[Start of Attachment]
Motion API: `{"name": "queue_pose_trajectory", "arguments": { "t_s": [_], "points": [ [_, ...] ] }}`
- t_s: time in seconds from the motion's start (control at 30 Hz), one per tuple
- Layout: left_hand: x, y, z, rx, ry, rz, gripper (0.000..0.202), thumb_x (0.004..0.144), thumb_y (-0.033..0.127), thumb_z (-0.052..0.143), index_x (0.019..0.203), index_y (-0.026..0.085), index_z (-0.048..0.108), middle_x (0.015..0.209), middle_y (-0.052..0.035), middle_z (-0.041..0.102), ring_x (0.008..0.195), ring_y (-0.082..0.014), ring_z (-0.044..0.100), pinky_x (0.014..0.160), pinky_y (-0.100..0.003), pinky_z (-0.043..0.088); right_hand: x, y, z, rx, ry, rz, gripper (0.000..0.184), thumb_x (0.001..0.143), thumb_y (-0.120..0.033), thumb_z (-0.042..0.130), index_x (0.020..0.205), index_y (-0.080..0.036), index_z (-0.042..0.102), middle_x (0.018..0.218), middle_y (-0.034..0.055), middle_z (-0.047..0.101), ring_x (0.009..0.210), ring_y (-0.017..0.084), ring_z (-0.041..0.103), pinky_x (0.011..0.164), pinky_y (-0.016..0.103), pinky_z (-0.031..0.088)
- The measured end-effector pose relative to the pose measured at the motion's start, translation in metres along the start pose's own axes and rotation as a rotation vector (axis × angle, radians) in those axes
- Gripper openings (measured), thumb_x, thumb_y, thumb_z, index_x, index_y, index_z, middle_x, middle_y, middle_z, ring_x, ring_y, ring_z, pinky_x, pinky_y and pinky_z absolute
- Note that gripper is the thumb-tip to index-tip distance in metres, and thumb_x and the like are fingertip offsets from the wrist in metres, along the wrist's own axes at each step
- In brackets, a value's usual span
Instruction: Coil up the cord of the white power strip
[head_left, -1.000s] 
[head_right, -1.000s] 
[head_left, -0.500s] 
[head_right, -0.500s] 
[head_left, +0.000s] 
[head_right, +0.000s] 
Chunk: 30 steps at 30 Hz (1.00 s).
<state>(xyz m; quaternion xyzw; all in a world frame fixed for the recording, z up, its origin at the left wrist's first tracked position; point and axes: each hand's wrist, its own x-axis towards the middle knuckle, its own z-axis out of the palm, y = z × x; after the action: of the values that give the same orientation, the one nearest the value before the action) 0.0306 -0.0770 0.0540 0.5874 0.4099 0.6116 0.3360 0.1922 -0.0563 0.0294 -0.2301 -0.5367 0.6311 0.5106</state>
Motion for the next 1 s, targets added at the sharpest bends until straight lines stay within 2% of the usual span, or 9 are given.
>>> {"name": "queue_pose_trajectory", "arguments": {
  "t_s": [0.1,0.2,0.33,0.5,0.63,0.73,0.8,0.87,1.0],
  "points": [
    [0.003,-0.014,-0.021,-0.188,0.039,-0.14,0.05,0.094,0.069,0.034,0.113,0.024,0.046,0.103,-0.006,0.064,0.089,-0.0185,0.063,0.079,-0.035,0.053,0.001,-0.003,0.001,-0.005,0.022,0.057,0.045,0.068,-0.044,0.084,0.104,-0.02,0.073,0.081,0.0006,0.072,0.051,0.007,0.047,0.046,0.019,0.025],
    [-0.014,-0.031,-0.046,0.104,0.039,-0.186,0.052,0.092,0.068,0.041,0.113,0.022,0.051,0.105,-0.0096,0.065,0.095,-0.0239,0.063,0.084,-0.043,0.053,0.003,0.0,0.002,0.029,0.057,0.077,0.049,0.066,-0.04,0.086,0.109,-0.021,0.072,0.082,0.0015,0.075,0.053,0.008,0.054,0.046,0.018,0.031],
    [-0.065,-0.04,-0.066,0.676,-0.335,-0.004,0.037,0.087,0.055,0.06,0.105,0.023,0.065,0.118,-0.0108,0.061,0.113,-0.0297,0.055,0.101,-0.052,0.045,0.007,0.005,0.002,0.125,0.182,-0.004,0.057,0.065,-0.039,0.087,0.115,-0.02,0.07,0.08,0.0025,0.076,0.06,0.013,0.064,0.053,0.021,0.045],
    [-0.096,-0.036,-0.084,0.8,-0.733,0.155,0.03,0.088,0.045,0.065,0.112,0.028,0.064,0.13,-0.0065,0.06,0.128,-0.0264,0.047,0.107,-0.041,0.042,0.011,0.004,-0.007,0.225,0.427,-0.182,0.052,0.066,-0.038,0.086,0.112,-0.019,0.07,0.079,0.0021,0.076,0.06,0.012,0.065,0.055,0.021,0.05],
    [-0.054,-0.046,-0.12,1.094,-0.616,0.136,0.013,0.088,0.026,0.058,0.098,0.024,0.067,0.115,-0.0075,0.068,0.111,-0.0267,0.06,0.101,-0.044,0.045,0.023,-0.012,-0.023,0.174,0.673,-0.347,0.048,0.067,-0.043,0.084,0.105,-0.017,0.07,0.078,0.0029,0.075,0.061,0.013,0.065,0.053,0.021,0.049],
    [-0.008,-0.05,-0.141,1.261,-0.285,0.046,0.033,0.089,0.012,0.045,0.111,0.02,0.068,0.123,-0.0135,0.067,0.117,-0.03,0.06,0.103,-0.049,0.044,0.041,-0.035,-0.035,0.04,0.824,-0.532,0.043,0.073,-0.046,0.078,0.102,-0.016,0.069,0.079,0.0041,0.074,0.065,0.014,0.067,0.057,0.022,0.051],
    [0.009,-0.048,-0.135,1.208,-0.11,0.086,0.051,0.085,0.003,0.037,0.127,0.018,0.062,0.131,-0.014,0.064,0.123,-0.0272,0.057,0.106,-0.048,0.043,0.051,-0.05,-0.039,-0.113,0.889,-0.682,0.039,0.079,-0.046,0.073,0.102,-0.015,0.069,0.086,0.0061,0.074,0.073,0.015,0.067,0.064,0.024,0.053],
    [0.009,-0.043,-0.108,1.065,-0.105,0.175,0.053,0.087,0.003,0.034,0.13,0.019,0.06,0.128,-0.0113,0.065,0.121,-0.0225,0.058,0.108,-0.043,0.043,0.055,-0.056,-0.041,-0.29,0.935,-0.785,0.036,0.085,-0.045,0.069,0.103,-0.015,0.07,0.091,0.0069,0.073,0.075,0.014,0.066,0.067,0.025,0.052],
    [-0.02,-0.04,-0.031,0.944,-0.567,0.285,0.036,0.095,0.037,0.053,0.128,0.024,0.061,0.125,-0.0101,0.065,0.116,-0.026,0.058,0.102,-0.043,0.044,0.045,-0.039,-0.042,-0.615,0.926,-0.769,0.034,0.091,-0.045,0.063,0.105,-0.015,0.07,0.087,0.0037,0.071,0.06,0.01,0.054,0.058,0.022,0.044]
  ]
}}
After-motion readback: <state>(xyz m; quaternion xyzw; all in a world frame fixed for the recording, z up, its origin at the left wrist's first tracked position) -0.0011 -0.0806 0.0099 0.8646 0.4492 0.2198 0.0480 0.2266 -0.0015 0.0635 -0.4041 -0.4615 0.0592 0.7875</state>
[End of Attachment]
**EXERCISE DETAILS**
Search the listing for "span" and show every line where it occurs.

**ANSWER TO THE EXERCISE**
- In brackets, a value's usual span
Motion for the next 1 s, targets added at the sharpest bends until straight lines stay within 2% of the usual span, or 9 are given.

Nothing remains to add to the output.